Sunday, September 28, 2014

Martin Scorsese Presents: Masterpieces of Polish Cinema at Northwest Film Forum: Oct 5 - 9 | Seattle Polish Film Festival at SIFF Cinema: Oct 10 - 19


After the exceptional program this past July, Northwest Film Forum hosts the second half of Martin Scorsese Presents: Masterpieces of Polish Cinema. This stunning series of 21 films representing the experimentation, style, innovation, substance and form of the Polish Film School of the 1950's-60's, and the later films they influenced. Curated by Scorsese these new 4K digital restorations, in many cases assembled from multiple prints of the original negatives, involving hundreds of thousands of manually retouched stills, weeks of painstaking work and terabytes of data. This second batch of 7 of the 21 films presented in collaboration with the Seattle Polish Film Festival running the following week at SIFF Cinema.

Notably the series plays host to Krzysztof Zanussi at The Scarecrow Video October 9 for a Q&A session from 4-5:30pm before presenting his "The Illumination" at NWFF and again in-person for the screening of "The Constant Factor" at SIFF Cinema the following night. The five day program also includes Andrzej Wajda's Palme d'Or winning tale of the Polish solidarity movement, hybridized with real footage of the strikes, "Man of Iron". The swashbucking, kabballistic, comedic, surrealist-puzzlework adventure of Wojciech J. Has', "The Saragossa Manuscript". Poland's great humanist director of the following generation, Krzysztof Kieślowski and his tale of synchronicity and lives intersecting, "Blind Chance" and film that contributed to the overturning of the death sentence on Poland, and later became a pivotal aspect of his groundbreaking "Dekalog" series, "A Short Film About Killing". Jerzy Kawalerowicz's own story of lives intersecting, brought together enroute to an isolated village by his "Night Train". And Andrzej Wajda's pivotal "Ashes and Diamonds", the film that more than any other came to define the movement with it's tough-as-grit protagonist caught between the retreating Germans and the coming Russian occupation, allegorical as it is political, Noir as it is Neorealist, a film that depicts a Europe in ruin, both geographic and existential.

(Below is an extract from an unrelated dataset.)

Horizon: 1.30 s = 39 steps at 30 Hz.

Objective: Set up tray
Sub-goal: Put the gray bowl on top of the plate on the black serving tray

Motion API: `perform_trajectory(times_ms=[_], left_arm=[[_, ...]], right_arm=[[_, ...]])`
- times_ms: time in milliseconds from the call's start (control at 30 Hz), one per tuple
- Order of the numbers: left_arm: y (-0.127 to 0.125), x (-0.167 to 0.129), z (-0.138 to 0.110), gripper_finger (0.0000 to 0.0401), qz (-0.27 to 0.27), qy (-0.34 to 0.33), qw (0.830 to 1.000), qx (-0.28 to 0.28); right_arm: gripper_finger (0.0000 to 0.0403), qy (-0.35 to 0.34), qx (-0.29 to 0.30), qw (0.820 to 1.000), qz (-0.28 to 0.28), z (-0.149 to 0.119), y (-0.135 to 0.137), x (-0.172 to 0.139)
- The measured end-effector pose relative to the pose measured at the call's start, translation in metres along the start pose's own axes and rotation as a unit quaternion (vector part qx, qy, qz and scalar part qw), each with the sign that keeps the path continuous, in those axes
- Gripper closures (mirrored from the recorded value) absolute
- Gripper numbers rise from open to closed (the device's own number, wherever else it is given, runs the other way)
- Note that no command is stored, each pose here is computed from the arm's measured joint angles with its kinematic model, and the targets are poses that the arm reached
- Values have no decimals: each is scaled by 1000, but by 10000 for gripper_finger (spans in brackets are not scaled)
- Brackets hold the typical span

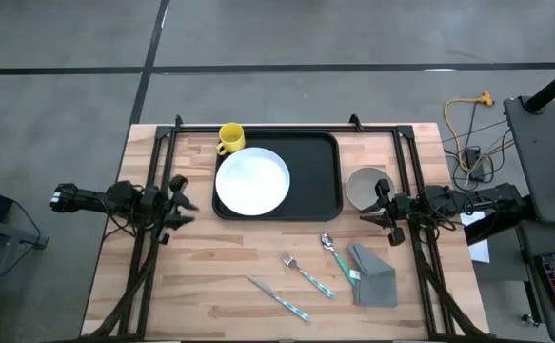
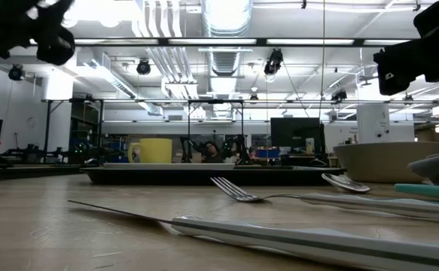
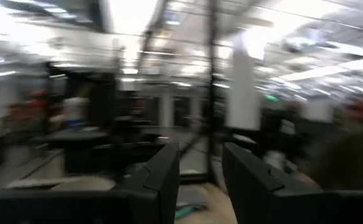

Digging deeper there's an abundance of reading available on Andrzej Wadja's cool as ice political Noir, "Ashes and Diamonds" and the swashbuckling Alchemical surrealist adventure, (there are too few opportunities to use those three words in succession) of Wojciech Jerzego's "The Saragossa Manuscript". On the series itself, NPR hosts an interview discussing Scorsese's time at The Polish National Film, Television, and Theatre School in Łódź, the genesis of the series and restoration project and many of the film's shared themes of tragedy, resilience, comedy, "Martin Scorsese Takes Poland's Communist-Era Art Films On The Road" and Max Nelson's "Rep Diary: Scorsese’s Masterpieces of Polish Cinema" coverage at Film Comment during the series' premier screening at Lincoln Center earlier this year.